Güncelleme Tarihi:
Göçle mücadeleyi kolaylaştırmak için ilk uluslararası girişim olarak kabul edilen Birleşmiş Milletler (BM) Küresel Göç Mutabakatı, Avrupa Birliği (AB) üye ülkeleri arasındaki bölünmüşlüğün derinleştiğini ve kıtada aşırı sağcı grupların güçlenmeye devam ettiğini gösterdi.
Fas'ın Marakeş kentinde 164 ülkenin katılımıyla dün onaylanan ve bağlayıcılığı bulunmayan göç mutabakatını, dünya genelinde ABD, Avustralya, Şili ve Brezilya'nın yanı sıra "egemenliğini" ihlal ettiği gerekçesiyle 8 AB üyesi ülke imzalamadı.
AB yetkililerinin uyarı ve tavsiyelerine rağmen Avrupa kıtasının doğusunda bulunan ve geleneksel olarak göçmen karşıtı politikalar izleyen Vişegrad Grubu ülkeleri (Macaristan, Çekya, Polonya, Slovakya) ile Avusturya, Bulgaristan, Letonya ve İtalya mutabakatı imzalamayan AB üyeleri olarak ön plana çıktı.
AB YETKİLİLERİNİN UYARISI
AB Komisyonu Başkanı Jean-Claude Juncker, üye ülkelerin bir bütün olarak göçmen paktını imzalamamasının "AB'nin birlik olarak çıkarlarını zedeleyeceği" uyarısında bulundu.

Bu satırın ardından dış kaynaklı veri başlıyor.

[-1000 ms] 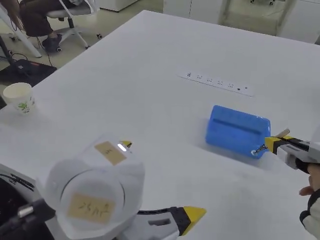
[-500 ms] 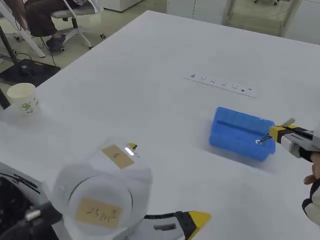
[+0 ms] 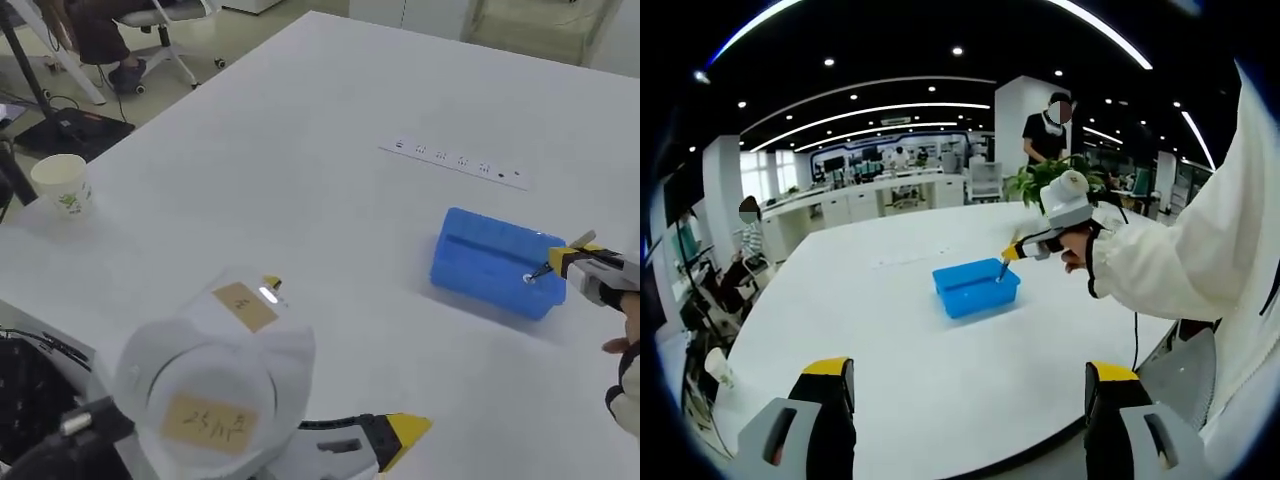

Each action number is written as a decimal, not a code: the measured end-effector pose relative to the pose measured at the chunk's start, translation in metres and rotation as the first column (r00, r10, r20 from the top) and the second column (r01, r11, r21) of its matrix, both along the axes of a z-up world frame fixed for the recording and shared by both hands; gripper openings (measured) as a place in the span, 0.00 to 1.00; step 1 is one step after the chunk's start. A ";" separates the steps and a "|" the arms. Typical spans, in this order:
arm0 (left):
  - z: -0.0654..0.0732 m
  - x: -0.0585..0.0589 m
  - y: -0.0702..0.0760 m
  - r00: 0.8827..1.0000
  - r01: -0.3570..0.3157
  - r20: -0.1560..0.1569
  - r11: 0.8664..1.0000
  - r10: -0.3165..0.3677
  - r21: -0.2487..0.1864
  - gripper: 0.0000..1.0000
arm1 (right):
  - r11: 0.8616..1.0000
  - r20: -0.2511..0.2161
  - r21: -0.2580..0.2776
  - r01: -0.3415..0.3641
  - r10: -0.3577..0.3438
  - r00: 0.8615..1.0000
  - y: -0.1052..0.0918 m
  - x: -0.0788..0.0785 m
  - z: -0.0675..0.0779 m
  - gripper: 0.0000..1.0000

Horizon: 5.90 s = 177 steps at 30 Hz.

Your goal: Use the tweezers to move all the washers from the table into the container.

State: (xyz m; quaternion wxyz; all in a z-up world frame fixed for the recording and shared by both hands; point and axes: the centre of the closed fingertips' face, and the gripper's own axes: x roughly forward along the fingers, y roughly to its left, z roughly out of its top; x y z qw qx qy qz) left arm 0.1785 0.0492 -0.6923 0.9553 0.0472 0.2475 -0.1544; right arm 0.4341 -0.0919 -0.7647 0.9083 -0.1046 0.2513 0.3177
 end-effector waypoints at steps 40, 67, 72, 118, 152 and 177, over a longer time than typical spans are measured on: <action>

AB Komisyonunun Göç, İçişleri ve Vatandaşlıktan Sorumlu Üyesi Dimitris Avramopoulos da mutabakatın sadece iş birliğini artırmak için bir çerçeve oluşturduğuna, bağlayıcı olmadığı için ülkelerin ulusal egemenliklerini tehdit etmediğine ve üye ülkelerin düzensiz göçle başarılı mücadele edebilmesi için imzalanması gerektiğine dikkati çekti.
AŞIRI SAĞCILARIN GÜCÜ KANITLANDI
"Güvenli" ve "düzenli" göçü teşvik ederek 23 hedefle yasa dışı göç ve insan kaçakçılığıyla mücadele etmeyi öngören küresel göç mutabakatının bağlayıcılığı bulunmamasına rağmen mutabakata karşı çıkanlar bunun "ülkelerinin egemenliğini ihlal ettiği" yönünde yoğun kampanyalar yürüttü.
Bu çerçevede özellikle AB genelinde mutabakata karşı çıkan ülkelerdeki aşırı sağcı hükümetler, koalisyon ortakları ve etkili gruplar önemli rol oynadı.
Göç mutabakatına ilişkin bu gelişmeler son dönemde Avrupa genelinde yükselen aşırı sağ akımının kıta siyasetini etkileme konusunda da ne kadar güçlendiğini ortaya koymuş oldu.
Vişegrad Grubu, aşırı sağcı Macaristan Başbakanı Viktor Orban öncülüğünde mutabakata karşı çıkarken, Avusturya ve İtalya'daki popülist göçmen karşıtı koalisyon ortakları ülkenin mutabakatı kabul etmemesinde etkili oldu.
Slovakya'da dışişleri bakanının istifasına yol açan göçmen mutabakatı, Belçika'da da koalisyonun büyük ortağı aşırı sağcı Yeni Flaman İttifakı (N-VA) mutabakat nedeniyle koalisyondan çekilerek neredeyse hükümeti dağıtma noktasına getirdi.
AB'YE GÖÇ AZALIYOR, GÖÇMEN KARŞITLIĞINDA DEĞİŞİKLİK YOK
AB'ye 2015'te yoğunlaşan göçmen akınının halihazırda çok ciddi oranda düşmemesine rağmen, ülkelerde iç siyaset malzemesi haline gelen göçmen karşıtlığında azalma olmadığı görülüyor.
Bu çerçevede, AB ülkeleri arasında BM Göç mutabakatının imzalanmasına engel olan aşırı sağcı ve göçmen karşıtı söyleme sahip grupların, siyaseti ne denli etkiler hale geldiğini de gösteriyor.
AB'nin göçmen politikasındaki derinleşen bölünmüşlük, birliğin yürüttüğünü iddia ettiği "insani politikaya" da zarar veriyor.
Marakeş'teki konferansta konuşan BM Genel Sekreteri Antonio Guterres'in de anımsattığı gibi, 2000 yılından bu yana 60 binden fazla göçmenin hayatını kaybetmesinin göç konusunda verimli insani politika yürütmekten yoksun olan ülkeler için "toplu bir utanç kaynağı" değerlendirmesinin yerinde olduğu düşünülüyor.